**TASK PROMPT:**
Copy every line of the data exactly, keeping out any picture.
━━━━━━━━━━
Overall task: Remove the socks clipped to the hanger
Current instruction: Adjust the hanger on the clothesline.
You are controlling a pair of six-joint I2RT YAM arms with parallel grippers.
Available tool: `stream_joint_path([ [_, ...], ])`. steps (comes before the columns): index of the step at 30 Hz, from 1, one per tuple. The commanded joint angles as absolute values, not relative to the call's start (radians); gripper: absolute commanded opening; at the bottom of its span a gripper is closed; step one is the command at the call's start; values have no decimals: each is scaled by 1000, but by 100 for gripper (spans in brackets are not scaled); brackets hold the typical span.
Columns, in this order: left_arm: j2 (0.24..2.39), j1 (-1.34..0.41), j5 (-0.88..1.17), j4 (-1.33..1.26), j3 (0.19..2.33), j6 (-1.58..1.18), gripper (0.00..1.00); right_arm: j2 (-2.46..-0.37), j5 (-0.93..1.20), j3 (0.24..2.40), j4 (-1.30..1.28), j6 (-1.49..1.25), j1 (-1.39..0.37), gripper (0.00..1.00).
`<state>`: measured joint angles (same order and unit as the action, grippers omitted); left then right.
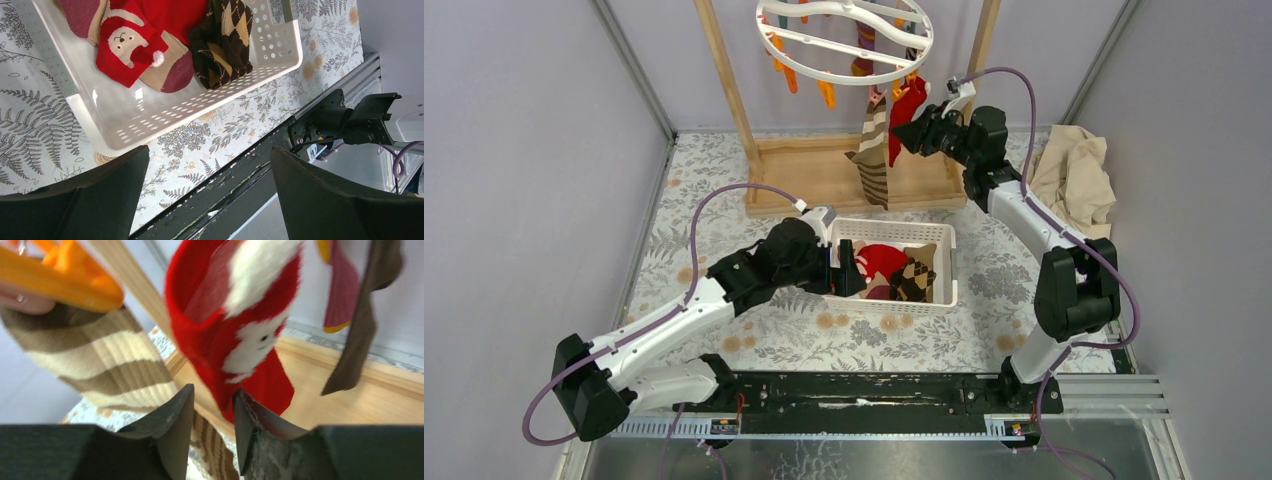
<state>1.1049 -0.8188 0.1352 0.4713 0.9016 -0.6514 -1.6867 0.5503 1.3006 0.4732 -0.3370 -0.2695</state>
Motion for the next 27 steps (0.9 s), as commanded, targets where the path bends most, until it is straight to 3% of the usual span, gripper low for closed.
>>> stream_joint_path([
  [1, 1084, -827, 135, 443, 907, -626, 99, -1682, 402, 1389, 440, -310, -279, 35],
  [8, 1074, -826, 134, 447, 909, -621, 99, -1653, 342, 1394, 399, -300, -279, 11],
  [27, 1048, -826, 136, 445, 897, -631, 99, -1469, 236, 1384, 213, -73, -396, 8],
])
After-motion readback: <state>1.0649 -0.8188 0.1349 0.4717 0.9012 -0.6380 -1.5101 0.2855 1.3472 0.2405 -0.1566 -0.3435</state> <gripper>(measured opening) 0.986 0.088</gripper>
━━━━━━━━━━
**TASK RESPONSE:**
Overall task: Remove the socks clipped to the hanger
Current instruction: Adjust the hanger on the clothesline.
You are controlling a pair of six-joint I2RT YAM arms with parallel grippers.
Available tool: `stream_joint_path([ [_, ...], ])`. steps (comes before the columns): index of the step at 30 Hz, from 1, one per tuple. The commanded joint angles as absolute values, not relative to the call's start (radians); gripper: absolute commanded opening; at the bottom of its span a gripper is closed; step one is the command at the call's start; values have no decimals: each is scaled by 1000, but by 100 for gripper (spans in brackets are not scaled); brackets hold the typical span.
Columns, in this order: left_arm: j2 (0.24..2.39), j1 (-1.34..0.41), j5 (-0.88..1.17), j4 (-1.33..1.26), j3 (0.19..2.33), j6 (-1.58..1.18), gripper (0.00..1.00); right_arm: j2 (-2.46..-0.37), j5 (-0.93..1.20), j3 (0.24..2.40), j4 (-1.30..1.28), j6 (-1.49..1.25), j1 (-1.39..0.37), gripper (0.00..1.00).
`<state>`: measured joint angles (same order and unit as the action, grippers omitted); left then right.
<state>1.1049 -0.8188 0.1352 0.4713 0.9016 -0.6514 -1.6867 0.5503 1.3006 0.4732 -0.3370 -0.2695</state>
Motion for the next 27 steps (0.9 s), as commanded, targets where the path bends most, until it is straight to 3% of the usual span, gripper low for closed.
>>> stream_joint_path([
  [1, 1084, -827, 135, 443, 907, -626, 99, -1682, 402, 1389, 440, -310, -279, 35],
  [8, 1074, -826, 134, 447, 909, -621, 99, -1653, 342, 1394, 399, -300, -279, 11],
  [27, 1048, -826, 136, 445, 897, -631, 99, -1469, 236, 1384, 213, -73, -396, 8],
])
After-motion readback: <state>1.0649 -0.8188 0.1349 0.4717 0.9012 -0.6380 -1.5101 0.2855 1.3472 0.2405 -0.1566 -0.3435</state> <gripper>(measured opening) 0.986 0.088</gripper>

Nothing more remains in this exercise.